• [EXERCISE OBJECTIVE]:
Here are the records. Write out exactly the lines between the one holding "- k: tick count" and the one holding "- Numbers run", inclusive.

[Excerpts from a dataset]
+ + + + + + +
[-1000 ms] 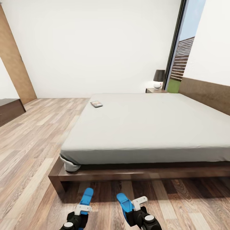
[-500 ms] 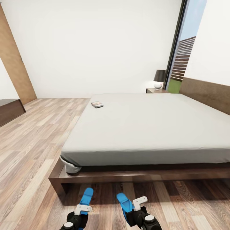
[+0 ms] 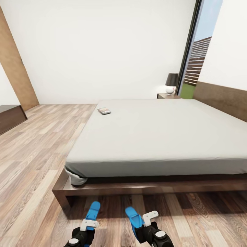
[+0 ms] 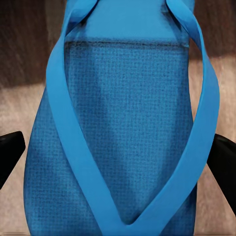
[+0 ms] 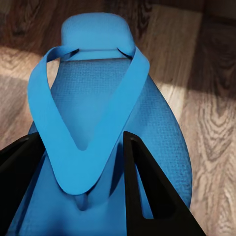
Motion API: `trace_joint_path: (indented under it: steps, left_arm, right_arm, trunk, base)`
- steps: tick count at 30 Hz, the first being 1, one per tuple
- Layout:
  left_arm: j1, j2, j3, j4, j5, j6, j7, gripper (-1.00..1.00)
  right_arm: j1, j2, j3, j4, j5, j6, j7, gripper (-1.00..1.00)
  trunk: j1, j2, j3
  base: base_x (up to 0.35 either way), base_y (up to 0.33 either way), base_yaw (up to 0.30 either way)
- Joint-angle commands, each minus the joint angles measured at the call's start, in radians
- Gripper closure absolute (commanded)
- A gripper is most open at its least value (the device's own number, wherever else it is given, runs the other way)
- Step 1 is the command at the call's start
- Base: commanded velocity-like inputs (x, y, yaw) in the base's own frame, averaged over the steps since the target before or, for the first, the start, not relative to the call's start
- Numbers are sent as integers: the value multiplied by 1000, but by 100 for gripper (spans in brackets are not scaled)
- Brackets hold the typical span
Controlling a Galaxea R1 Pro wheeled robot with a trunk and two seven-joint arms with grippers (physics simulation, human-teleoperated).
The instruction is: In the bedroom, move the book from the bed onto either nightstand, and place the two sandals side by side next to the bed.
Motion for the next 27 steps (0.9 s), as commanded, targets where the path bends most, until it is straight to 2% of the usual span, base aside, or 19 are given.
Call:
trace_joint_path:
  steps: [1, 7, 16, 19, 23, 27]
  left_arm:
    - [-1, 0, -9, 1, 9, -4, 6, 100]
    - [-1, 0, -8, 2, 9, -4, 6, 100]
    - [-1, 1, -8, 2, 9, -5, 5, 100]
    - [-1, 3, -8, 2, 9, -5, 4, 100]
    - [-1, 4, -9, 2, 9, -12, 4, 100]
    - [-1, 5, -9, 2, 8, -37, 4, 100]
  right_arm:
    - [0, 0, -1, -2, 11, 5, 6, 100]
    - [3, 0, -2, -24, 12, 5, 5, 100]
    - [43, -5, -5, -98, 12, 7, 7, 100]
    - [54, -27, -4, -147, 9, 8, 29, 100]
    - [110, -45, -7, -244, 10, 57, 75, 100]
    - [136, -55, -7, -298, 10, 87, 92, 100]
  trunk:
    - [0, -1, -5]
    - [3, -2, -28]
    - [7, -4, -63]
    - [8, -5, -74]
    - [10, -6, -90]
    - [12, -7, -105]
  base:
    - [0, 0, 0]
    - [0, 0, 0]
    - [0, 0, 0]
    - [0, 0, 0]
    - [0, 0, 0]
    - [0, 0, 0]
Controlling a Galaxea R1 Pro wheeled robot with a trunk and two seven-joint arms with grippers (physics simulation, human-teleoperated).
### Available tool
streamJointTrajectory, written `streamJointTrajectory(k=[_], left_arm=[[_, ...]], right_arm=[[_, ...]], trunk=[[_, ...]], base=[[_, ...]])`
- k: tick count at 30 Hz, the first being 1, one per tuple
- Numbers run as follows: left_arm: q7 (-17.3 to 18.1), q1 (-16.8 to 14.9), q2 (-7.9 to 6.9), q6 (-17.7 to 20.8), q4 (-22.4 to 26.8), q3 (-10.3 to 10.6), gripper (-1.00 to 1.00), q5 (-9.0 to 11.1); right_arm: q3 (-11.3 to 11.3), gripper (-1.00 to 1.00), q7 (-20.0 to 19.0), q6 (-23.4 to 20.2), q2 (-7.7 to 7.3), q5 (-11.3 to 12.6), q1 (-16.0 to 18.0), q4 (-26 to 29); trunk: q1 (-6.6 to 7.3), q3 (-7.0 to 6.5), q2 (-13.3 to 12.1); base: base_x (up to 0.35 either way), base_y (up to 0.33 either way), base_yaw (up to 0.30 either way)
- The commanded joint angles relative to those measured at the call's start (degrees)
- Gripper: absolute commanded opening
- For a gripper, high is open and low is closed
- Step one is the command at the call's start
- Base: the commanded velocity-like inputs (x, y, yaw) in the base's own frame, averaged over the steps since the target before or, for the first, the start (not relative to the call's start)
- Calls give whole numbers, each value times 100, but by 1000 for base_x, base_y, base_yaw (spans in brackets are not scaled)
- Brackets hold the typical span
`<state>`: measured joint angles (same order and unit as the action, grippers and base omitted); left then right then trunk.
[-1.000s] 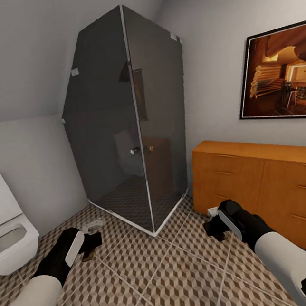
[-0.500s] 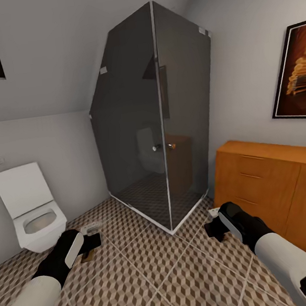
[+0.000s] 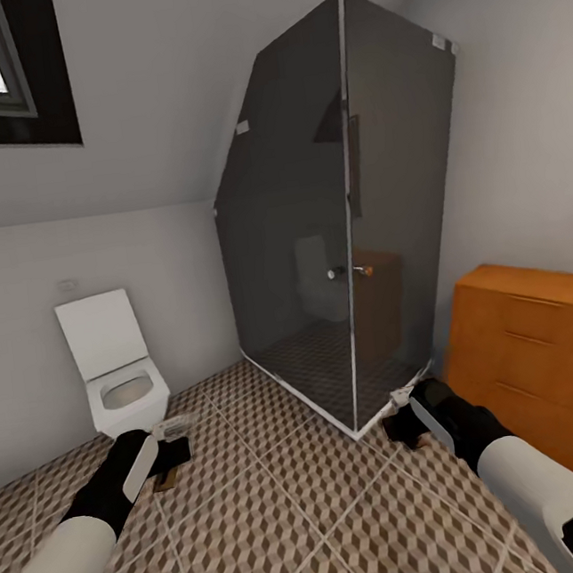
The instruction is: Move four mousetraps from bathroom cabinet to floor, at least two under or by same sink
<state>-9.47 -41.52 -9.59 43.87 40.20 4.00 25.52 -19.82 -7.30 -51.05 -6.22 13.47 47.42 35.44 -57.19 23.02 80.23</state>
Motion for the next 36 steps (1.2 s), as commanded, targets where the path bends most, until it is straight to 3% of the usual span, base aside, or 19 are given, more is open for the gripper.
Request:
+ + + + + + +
• [SOLUTION TO THIS EXERCISE]:
- k: tick count at 30 Hz, the first being 1, one per tuple
- Numbers run as follows: left_arm: q7 (-17.3 to 18.1), q1 (-16.8 to 14.9), q2 (-7.9 to 6.9), q6 (-17.7 to 20.8), q4 (-22.4 to 26.8), q3 (-10.3 to 10.6), gripper (-1.00 to 1.00), q5 (-9.0 to 11.1); right_arm: q3 (-11.3 to 11.3), gripper (-1.00 to 1.00), q7 (-20.0 to 19.0), q6 (-23.4 to 20.2), q2 (-7.7 to 7.3), q5 (-11.3 to 12.6), q1 (-16.0 to 18.0), q4 (-26 to 29); trunk: q1 (-6.6 to 7.3), q3 (-7.0 to 6.5), q2 (-13.3 to 12.1); base: base_x (up to 0.35 either way), base_y (up to 0.33 either way), base_yaw (up to 0.30 either way)

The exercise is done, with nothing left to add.